[INFORMATION SHOWN]

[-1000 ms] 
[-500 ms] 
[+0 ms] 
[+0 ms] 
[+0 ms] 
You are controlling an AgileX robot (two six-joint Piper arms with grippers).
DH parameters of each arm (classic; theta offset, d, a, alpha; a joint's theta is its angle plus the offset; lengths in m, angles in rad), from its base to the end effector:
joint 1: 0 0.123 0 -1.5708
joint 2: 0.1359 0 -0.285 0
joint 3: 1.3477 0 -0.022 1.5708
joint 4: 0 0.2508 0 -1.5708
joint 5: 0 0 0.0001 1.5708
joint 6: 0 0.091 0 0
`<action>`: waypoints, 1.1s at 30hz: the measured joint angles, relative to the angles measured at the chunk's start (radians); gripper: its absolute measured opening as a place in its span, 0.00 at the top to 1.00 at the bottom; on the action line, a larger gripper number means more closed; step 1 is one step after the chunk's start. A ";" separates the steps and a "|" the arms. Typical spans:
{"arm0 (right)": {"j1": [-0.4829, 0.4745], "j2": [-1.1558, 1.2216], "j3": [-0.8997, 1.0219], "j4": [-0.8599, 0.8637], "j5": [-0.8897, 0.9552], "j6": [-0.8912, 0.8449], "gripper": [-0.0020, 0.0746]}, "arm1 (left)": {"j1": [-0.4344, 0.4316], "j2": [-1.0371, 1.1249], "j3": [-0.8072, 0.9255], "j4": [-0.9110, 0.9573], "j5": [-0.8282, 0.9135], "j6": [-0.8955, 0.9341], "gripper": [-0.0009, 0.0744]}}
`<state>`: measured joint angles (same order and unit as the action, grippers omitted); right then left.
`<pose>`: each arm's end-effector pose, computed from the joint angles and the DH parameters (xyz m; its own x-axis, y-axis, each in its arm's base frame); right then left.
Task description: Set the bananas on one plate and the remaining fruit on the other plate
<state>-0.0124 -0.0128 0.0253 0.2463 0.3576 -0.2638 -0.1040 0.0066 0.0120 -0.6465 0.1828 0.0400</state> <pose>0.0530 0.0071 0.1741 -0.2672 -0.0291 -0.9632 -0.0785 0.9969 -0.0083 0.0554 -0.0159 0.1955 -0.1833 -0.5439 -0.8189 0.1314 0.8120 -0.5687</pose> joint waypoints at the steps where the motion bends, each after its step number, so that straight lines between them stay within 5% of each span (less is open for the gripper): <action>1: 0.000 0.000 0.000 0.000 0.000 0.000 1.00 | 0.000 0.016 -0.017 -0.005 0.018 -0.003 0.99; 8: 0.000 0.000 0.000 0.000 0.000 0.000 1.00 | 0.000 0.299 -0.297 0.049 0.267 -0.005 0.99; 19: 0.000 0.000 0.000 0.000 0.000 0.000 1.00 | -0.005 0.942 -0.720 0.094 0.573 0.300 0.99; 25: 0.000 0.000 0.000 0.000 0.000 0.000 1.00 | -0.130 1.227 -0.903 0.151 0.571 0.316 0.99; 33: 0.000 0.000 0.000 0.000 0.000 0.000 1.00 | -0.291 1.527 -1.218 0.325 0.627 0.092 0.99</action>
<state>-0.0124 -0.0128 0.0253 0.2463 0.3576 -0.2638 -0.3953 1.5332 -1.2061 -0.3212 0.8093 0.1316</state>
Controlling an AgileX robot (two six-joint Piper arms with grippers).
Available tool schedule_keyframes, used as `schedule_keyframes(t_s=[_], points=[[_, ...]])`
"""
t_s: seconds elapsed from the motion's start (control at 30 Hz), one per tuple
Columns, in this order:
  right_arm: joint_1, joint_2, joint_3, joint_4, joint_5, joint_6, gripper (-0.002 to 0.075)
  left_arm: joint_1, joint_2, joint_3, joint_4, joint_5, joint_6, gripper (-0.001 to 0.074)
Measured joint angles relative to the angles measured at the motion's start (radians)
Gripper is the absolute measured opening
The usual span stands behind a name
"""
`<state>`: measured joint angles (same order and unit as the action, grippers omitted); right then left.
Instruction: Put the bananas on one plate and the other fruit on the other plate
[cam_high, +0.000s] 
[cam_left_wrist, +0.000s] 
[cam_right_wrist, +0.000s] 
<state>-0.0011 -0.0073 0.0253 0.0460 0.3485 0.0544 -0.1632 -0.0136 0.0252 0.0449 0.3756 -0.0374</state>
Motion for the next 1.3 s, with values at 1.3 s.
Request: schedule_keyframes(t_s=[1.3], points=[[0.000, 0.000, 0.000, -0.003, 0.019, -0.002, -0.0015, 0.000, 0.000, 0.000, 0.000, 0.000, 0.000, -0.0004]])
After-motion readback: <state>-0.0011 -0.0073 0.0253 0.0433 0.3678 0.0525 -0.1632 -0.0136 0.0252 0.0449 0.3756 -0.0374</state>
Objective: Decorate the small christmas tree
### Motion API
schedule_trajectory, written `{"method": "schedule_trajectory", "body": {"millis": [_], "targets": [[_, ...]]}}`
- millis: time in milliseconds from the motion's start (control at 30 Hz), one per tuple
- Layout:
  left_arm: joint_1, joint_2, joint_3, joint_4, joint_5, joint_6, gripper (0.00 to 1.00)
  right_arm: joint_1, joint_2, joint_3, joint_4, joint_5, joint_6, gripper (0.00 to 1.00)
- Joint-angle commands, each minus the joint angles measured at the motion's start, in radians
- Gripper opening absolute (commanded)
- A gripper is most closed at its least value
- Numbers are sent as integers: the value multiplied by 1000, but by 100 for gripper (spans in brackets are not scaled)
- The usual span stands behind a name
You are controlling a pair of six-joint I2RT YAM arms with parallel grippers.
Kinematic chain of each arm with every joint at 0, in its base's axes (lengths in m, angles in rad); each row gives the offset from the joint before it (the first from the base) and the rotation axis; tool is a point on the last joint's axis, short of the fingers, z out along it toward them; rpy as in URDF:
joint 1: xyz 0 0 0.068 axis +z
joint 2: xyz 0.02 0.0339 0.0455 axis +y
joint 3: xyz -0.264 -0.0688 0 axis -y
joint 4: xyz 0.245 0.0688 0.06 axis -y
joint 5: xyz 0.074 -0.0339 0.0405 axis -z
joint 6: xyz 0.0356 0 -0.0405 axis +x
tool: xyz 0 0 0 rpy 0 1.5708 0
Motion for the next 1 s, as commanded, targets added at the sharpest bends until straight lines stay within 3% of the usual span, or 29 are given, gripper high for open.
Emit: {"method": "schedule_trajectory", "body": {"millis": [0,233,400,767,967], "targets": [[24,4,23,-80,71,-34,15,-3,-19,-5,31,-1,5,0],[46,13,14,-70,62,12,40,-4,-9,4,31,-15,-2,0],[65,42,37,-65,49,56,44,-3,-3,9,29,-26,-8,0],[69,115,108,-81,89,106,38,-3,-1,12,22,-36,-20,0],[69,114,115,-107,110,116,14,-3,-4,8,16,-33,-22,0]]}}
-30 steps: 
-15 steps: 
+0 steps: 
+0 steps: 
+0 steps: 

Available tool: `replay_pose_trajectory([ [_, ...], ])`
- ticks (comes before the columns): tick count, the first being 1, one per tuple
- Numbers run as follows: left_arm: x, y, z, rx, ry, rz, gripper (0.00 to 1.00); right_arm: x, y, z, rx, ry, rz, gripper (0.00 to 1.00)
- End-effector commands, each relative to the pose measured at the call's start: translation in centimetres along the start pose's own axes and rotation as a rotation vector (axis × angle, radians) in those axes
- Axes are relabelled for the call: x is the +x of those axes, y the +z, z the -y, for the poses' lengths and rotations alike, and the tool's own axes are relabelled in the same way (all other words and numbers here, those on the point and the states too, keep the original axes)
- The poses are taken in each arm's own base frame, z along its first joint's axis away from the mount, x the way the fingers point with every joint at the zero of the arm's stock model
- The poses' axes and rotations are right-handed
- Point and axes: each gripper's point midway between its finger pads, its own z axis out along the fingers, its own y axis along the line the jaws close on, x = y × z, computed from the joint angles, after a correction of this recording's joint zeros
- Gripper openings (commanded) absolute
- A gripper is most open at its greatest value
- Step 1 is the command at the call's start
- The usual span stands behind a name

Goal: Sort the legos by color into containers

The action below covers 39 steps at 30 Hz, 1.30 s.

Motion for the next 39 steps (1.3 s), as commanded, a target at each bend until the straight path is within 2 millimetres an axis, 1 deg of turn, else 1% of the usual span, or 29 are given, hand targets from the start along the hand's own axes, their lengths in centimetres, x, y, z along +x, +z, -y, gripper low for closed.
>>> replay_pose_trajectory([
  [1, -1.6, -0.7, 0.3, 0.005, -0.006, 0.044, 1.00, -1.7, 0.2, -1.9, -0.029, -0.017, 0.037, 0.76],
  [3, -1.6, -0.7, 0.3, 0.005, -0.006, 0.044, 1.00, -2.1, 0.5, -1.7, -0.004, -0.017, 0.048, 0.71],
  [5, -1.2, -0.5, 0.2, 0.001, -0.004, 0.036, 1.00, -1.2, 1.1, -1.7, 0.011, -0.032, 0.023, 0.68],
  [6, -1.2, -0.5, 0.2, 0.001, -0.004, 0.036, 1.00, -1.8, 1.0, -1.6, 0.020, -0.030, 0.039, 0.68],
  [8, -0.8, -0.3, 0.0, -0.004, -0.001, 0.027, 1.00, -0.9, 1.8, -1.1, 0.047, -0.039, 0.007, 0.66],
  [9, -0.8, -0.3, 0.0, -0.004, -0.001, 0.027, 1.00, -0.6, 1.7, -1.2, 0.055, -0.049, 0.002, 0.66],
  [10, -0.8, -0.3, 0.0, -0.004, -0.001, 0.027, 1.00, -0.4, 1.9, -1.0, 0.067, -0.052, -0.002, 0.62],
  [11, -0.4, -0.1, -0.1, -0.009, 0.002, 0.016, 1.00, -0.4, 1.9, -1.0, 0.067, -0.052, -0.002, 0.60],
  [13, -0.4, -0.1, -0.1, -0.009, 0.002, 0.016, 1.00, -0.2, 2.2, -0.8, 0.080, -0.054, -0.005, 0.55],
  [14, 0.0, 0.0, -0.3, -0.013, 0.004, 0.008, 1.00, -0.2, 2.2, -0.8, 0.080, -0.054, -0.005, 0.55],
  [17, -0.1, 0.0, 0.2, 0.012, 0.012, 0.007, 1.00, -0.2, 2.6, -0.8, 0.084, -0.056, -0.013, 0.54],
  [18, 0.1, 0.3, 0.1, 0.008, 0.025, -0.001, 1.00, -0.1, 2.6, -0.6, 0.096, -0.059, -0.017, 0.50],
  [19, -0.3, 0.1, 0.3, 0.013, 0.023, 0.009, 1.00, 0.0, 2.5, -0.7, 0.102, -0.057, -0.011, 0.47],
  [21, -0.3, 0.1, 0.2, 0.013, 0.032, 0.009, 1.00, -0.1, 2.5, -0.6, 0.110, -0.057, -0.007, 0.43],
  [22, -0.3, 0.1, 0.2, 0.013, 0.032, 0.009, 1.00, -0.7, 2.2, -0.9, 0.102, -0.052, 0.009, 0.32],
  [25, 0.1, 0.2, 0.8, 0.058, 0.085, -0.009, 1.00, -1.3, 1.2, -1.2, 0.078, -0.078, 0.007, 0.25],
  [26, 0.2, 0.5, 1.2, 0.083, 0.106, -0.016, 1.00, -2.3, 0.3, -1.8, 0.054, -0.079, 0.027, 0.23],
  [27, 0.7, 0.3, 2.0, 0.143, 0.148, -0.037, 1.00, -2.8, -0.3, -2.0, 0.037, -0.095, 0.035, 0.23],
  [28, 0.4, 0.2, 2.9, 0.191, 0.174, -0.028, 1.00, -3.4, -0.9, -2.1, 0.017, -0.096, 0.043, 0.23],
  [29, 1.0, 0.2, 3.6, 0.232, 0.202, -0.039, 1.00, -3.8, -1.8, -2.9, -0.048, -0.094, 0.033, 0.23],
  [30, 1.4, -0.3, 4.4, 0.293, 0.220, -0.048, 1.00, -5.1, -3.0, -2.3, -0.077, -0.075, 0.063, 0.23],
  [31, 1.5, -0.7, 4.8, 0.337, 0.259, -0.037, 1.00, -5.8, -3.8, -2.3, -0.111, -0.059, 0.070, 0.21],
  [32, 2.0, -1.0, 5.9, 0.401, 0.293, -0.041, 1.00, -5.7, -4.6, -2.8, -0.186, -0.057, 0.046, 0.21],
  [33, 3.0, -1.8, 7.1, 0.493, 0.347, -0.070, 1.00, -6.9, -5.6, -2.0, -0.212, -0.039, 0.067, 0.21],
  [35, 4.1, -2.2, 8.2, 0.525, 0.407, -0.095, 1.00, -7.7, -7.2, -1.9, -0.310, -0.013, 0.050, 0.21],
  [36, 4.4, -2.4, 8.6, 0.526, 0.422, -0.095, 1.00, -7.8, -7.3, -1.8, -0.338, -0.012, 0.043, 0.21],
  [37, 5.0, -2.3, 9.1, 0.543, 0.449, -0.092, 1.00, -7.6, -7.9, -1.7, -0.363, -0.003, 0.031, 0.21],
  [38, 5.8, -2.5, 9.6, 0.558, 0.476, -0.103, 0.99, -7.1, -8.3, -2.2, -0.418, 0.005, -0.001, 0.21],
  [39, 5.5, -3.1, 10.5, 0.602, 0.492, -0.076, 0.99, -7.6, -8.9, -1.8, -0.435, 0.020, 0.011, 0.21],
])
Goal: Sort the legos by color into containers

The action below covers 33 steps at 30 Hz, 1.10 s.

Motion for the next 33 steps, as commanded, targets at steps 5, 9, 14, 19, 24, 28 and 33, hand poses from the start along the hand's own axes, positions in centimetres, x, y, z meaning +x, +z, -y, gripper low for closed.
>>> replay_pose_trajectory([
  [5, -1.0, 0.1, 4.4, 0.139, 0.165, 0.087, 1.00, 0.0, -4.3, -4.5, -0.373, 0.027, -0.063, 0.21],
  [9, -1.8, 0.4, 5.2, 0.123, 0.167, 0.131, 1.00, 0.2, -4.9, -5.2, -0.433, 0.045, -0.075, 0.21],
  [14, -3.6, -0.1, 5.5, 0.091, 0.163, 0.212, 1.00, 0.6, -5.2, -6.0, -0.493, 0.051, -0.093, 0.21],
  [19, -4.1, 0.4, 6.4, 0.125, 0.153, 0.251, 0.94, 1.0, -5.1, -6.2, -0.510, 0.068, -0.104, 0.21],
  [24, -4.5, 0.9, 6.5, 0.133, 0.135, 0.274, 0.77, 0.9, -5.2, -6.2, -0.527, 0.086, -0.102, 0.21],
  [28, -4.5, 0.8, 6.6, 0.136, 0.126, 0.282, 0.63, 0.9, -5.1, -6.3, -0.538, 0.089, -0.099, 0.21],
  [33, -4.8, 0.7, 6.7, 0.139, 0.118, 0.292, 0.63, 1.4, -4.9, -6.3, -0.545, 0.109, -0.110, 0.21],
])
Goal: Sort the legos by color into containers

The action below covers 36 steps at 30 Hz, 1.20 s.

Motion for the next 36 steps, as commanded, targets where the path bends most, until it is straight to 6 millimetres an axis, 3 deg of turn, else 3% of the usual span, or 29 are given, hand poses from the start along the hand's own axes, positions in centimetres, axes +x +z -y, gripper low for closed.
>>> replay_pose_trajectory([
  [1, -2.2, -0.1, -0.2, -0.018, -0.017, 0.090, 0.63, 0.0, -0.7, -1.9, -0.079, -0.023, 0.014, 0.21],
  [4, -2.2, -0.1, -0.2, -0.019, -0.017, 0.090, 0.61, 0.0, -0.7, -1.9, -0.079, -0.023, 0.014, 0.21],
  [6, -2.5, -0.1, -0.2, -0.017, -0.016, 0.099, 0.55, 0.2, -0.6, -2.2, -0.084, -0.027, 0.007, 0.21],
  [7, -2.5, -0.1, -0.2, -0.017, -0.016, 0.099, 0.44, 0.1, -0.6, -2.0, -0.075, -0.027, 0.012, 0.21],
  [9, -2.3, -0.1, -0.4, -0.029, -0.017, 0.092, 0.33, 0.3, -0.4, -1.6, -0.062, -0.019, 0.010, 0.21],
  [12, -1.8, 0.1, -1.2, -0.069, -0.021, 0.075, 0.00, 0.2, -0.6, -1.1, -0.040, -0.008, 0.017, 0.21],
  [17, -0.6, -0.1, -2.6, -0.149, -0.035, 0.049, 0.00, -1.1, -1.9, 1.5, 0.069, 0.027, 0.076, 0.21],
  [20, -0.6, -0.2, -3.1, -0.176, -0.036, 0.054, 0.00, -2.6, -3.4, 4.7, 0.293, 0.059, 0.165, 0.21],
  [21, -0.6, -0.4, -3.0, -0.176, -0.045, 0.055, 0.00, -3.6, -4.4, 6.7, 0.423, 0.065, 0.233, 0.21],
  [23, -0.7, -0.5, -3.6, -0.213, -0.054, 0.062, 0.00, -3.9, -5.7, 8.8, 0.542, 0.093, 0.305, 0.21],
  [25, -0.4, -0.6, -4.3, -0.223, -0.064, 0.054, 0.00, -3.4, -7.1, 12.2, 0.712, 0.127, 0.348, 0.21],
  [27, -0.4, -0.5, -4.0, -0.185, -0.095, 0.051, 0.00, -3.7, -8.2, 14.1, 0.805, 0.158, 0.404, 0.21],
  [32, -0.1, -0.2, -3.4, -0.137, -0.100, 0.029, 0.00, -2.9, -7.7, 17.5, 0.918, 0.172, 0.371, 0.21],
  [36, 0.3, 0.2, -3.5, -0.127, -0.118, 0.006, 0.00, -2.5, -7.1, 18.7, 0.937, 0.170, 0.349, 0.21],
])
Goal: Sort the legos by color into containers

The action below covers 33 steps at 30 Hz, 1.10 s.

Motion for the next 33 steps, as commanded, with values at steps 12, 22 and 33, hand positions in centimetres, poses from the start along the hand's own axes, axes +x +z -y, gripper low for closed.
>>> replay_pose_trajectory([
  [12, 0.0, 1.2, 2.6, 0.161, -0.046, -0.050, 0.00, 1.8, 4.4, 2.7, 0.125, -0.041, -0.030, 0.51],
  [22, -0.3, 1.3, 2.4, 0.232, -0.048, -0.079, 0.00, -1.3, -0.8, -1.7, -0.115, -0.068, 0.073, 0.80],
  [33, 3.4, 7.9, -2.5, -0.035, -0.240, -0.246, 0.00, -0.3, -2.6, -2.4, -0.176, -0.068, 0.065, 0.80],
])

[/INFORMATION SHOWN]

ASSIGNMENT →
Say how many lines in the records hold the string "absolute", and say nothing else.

REPLY →
4